On February 23, 2017, NASA announced a discovery that immediately captured the world’s attention. Using space-based telescopes, scientists had identified a distant planetary system that might host life. Located about 40 light-years away, this system was quickly nicknamed “Solar System 2.0” because of how many similarities it shares with our own.
For the first time, humanity wasn’t just talking about a single Earth-like planet—but an entire system filled with rocky worlds, some of them sitting in regions where life could realistically exist.
This remarkable system lies in the constellation Aquarius and consists of seven planets orbiting a single small star. Several of these planets may have temperatures suitable for liquid water. And where there is liquid water, the possibility of life can no longer be ignored.
Meet the Star at the Center
At the heart of this system is TRAPPIST-1, a red dwarf star with a surface temperature of only about 2,500°C—roughly half that of the Sun.
This star is small and lightweight:
- Mass: about 8% of the Sun
- Size: roughly 11% of the Sun, only slightly larger than Jupiter
Despite its modest size, TRAPPIST-1 has an incredibly long lifespan. While our Sun will burn out in a few billion years, this red dwarf could remain stable for trillions of years. Ironically, when our Solar System begins to fade, this distant system may only be entering its most stable era.
Traveling there with today’s technology would take around 800,000 years, making it far beyond our current reach—but not beyond our curiosity.
How the System Was Discovered
Before it gained its current name, TRAPPIST-1 was known by a long catalog designation that few could remember. In 2015, scientists at a Belgian university used the TRAPPIST telescope to study the star more closely and discovered three planets orbiting it.
Then, in 2016, further observations confirmed those planets, and the star officially received its new name: TRAPPIST-1.
The real breakthrough came when NASA’s Spitzer Space Telescope—an infrared observatory launched in 2013—took a closer look. With its exceptional sensitivity to heat and infrared light, Spitzer detected seven planets orbiting this tiny star.
This discovery became one of the most important achievements in Spitzer’s long mission and a milestone in the search for life beyond Earth.
Seven Earth-Like Worlds, Packed Together
All seven planets in the TRAPPIST-1 system are believed to be rocky, with sizes surprisingly close to Earth’s. Only the outermost planet may be icy rather than rocky.
What makes this system truly unique is how compact it is. Every single planet orbits closer to its star than Mercury does to the Sun. From the surface of one planet, neighboring worlds could appear as visible disks in the sky—mountains and surface features potentially observable with the naked eye.

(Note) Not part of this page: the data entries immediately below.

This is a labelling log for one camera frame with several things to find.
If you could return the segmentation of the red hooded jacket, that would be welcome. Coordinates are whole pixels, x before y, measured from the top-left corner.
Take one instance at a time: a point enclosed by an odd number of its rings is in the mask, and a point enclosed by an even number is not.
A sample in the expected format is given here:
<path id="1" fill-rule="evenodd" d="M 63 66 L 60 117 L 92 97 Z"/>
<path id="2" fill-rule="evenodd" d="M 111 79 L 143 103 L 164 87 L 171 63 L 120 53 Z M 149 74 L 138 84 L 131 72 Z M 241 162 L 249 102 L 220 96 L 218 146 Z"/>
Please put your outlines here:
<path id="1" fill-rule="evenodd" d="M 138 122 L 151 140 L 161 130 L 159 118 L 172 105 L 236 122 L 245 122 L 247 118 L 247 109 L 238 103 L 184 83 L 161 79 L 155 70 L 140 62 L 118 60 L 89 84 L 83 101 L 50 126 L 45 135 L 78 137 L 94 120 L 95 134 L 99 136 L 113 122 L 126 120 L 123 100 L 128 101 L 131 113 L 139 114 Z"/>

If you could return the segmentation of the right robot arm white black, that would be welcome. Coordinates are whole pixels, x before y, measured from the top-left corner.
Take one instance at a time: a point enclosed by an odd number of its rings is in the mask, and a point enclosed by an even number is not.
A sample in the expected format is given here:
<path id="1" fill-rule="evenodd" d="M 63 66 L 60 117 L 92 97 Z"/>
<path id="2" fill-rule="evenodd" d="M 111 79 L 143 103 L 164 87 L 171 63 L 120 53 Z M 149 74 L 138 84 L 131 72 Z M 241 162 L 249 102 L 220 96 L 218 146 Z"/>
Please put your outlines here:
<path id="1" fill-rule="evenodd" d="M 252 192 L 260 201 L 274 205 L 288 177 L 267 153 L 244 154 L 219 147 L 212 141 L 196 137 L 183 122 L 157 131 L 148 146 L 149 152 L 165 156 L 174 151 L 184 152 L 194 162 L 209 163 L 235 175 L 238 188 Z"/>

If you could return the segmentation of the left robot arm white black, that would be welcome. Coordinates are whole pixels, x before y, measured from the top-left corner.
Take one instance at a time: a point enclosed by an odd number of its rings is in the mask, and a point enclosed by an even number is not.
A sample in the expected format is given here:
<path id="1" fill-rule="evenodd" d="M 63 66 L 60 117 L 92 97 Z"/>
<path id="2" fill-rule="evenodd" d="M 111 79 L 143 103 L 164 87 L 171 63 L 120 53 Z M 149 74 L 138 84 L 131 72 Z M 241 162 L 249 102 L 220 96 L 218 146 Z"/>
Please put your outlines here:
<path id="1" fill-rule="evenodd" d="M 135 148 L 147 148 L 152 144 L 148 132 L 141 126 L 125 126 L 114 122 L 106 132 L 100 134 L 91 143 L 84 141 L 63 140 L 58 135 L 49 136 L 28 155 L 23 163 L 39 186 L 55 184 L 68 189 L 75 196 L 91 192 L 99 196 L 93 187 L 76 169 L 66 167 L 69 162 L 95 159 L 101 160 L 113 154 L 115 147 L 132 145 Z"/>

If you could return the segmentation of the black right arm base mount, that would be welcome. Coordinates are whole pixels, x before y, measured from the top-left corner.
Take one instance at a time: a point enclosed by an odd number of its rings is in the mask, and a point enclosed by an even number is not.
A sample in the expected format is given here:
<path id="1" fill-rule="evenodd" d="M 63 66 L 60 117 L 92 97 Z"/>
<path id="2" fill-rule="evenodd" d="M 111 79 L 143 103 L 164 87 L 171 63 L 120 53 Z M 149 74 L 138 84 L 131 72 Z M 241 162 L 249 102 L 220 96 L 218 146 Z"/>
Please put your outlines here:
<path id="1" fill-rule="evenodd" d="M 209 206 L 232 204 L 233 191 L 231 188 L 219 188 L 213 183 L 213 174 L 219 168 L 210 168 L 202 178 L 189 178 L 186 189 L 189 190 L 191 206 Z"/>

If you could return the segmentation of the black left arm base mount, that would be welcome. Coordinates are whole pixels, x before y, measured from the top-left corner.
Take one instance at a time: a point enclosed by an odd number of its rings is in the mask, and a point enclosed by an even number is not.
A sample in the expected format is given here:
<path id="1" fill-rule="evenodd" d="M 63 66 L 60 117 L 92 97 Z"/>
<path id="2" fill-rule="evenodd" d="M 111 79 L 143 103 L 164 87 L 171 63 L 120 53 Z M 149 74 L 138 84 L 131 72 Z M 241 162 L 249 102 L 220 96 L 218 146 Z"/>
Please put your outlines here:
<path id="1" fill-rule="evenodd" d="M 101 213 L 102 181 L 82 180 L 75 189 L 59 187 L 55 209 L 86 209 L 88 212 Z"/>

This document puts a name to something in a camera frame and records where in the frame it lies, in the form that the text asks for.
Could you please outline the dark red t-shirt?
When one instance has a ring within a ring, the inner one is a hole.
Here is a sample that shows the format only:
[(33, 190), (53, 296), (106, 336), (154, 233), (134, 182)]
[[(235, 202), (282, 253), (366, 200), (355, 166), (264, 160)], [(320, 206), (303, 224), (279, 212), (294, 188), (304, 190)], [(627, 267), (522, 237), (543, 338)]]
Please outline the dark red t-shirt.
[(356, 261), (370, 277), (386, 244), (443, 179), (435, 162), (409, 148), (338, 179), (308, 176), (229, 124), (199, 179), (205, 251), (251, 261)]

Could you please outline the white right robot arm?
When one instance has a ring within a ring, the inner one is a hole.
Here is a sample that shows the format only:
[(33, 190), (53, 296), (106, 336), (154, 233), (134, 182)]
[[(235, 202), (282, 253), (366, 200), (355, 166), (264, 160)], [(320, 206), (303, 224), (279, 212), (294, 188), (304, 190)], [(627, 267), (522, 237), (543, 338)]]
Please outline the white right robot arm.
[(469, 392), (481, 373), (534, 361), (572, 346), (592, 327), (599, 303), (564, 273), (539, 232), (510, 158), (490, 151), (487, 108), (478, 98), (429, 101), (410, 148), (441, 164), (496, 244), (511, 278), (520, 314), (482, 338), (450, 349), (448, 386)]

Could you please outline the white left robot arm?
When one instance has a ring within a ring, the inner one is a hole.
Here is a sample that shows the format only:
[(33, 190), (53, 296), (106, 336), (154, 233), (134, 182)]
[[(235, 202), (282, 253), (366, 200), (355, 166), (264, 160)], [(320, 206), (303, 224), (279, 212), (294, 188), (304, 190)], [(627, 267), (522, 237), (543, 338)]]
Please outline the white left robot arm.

Because TRAPPIST-1 emits far less energy than the Sun, planets can orbit very close without being scorched. However, this closeness also creates unusual conditions:
- Strong gravitational interactions between planets
- Likely tidal locking, where one side of a planet always faces the star, while the other remains in permanent darkness
This means climates there could be radically different from anything we experience on Earth.
The Habitable Zone and the Most Promising Planets
Among the seven worlds, three planets lie within what scientists call the habitable zone—where temperatures could allow liquid water to exist.
The most promising candidates are TRAPPIST-1d, TRAPPIST-1e, and TRAPPIST-1f. Of these, TRAPPIST-1e stands out as the most Earth-like in terms of the amount of energy it receives from its star.
If water exists on these planets—and the temperatures suggest it could—then the emergence of life would not be surprising at all. In fact, life might even arise on multiple planets within the same system.
If that turns out to be true, it would mean something profound: we are not alone, and life may be common throughout the universe.
What Comes Next?
For now, everything we know about TRAPPIST-1 comes from indirect observations. The next step is to analyze the atmospheres of these planets—looking for gases like oxygen, carbon dioxide, or even biological signatures.
NASA’s future plans focused heavily on this system, especially with the launch of the James Webb Space Telescope, designed to study planetary atmospheres in unprecedented detail.
If scientists eventually confirm that this system is lifeless, it will still teach us invaluable lessons. But if even the simplest form of life is detected, it would be one of the greatest discoveries in human history—reshaping science, philosophy, and our vision of the future.
One day, traveling across dozens of light-years may no longer seem impossible. And when that day comes, systems like TRAPPIST-1 could become humanity’s next great destination.